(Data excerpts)
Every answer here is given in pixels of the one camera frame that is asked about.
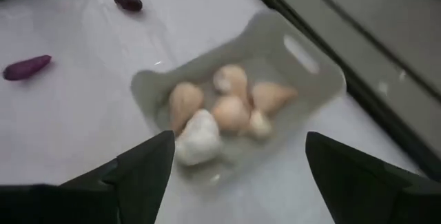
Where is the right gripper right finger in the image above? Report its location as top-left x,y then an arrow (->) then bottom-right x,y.
305,131 -> 441,224

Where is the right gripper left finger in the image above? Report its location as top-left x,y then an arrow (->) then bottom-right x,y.
60,130 -> 176,224

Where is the large elongated garlic bulb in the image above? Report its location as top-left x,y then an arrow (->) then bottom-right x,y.
167,81 -> 205,135

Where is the small garlic bulb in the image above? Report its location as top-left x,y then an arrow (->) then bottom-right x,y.
212,64 -> 249,97
246,109 -> 274,141

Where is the white slotted plastic basket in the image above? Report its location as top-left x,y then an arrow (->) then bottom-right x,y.
130,8 -> 347,187

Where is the black table edge rail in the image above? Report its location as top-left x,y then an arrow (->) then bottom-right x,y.
237,0 -> 441,183

* [Work required]
Exactly the lines from the one holding "Where is the small" through the end of the records above are to be returned, and nothing else.

* [Exercise solution]
Where is the small garlic bulb in the image above? Report its location as top-left x,y then an arrow (->) then bottom-right x,y.
212,64 -> 249,97
246,109 -> 274,141

Where is the white slotted plastic basket in the image above? Report its location as top-left x,y then an arrow (->) then bottom-right x,y.
130,8 -> 347,187

Where is the black table edge rail in the image above? Report its location as top-left x,y then an arrow (->) then bottom-right x,y.
237,0 -> 441,183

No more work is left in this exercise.